Technical directors, directors of football, sporting directors: call them what you will. They have been getting a bad press in England recently.
All the major managerial changes so far this season - at Tottenham, Portsmouth, Newcastle and West Ham - were triggered by a breakdown in relations between the managers and their respective technical and sporting directors. The continental system, so it has been argued, cannot work in England, where managers need complete control.

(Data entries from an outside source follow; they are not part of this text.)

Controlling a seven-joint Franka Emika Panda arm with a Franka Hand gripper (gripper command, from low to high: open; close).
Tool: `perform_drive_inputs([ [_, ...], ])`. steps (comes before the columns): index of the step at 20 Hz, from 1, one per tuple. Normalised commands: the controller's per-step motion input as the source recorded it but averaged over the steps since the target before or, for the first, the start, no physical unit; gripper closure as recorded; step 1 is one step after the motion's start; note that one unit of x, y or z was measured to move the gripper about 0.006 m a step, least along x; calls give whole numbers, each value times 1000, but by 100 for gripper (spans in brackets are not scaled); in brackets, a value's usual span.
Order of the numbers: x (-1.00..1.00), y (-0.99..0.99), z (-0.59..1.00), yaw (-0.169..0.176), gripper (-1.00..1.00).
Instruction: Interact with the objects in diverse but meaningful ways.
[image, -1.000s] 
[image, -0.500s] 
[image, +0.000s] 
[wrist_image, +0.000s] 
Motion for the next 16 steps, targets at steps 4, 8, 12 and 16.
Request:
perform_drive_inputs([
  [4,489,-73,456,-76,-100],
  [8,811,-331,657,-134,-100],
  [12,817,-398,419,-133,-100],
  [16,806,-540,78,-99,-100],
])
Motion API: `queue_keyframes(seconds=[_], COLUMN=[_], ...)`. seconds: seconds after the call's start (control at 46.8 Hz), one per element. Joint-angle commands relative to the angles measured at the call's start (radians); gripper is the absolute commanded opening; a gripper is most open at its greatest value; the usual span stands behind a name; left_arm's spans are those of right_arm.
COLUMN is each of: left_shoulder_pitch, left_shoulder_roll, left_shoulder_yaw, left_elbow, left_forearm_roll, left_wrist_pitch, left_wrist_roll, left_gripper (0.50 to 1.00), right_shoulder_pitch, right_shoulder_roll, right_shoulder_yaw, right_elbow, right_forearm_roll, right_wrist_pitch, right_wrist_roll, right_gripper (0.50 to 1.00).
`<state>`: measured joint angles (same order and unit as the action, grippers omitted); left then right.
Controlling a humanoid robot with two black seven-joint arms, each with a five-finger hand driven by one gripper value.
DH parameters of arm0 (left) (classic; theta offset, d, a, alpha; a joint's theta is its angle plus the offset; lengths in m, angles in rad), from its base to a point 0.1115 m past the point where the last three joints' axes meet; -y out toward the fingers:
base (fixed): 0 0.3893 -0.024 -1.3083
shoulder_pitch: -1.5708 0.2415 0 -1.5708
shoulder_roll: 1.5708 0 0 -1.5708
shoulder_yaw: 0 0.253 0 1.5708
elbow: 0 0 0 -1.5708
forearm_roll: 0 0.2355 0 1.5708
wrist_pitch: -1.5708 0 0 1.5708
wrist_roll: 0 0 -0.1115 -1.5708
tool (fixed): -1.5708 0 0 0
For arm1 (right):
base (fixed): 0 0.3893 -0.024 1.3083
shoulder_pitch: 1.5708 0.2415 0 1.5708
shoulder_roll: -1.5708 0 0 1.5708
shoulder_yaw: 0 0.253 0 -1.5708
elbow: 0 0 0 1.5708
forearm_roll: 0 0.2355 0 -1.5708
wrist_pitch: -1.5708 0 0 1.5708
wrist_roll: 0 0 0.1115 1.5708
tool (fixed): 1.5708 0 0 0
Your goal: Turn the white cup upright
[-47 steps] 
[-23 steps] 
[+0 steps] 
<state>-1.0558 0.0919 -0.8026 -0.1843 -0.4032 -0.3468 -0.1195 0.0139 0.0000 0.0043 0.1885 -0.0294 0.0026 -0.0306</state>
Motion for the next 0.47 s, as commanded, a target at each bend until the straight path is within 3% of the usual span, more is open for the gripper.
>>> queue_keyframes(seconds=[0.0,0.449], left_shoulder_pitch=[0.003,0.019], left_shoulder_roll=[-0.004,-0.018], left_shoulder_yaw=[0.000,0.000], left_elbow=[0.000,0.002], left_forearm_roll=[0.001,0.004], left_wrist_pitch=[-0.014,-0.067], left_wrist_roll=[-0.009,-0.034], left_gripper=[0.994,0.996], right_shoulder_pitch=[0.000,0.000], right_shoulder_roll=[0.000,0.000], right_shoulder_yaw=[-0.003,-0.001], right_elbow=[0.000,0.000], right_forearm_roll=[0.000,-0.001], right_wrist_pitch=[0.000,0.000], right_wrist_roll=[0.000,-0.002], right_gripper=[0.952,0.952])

Alan Curbishley walked out on West Ham, angry at the influence of sporting director Gianluca Nani, the italian brought in by the club's new Icelandic owners. The sale of George McCartney to Sunderland proved the final straw for Curbishley, who complained "I was no longer in complete control of transfers."
It was a similar story at Newcastle, where relations between Kevin Keegan and director of football Dennis Wise deteriorated rapidly, culminating in Keegan's departure shortly after the sale, against the manager's wishes, of James Milner to Aston Villa.
At Spurs, Damien Commoli, the Frenchman axed as the club's sporting director along with coach Juande Ramos, was portrayed as the fall guy in their poor start to the season. The arrival from Portsmouth of Harry Redknapp, a man with a history of clashes with technical directors at his old club and Southampton, marked the end of shared managerial structure at White Hart Lane.
Traditional styleSpurs chairman Daniel Levy, the man who had persevered wtih the technical director model even when Frank Arnesen jumped ship for Chelsea in 2005, acknowledged that Redknapp's appointment marked a return to a more conventional way of running the club. "Now is the right time for us to move back to a more traditional style of football management at our club," Levy said. "We don't need a sporting director because clearly Harry Redknapp knows his way around the transfer market."
Although there are many examples of successful technical directors throughout the English football pyramid - John Rudge at Stoke, Nicky Hammond at Reading, Lennie Lawrence at Bristol Rovers, Dario Gradi at Crewe - the traditional English manager is back in vogue.
Redknapp was quick to assert: "The chairman will do the deals, but I'll pick the players. I wouldn't let anyone else buy me players."
Critics of the technical director system - and there are none more vociferous than redknapp, who found himself working with Sir Clive Woodward at Southampton and Avram Grant at Portsmouth - cite the examples of Mr. Ferguson and Arsene Wenger as proof that they have the upper hand.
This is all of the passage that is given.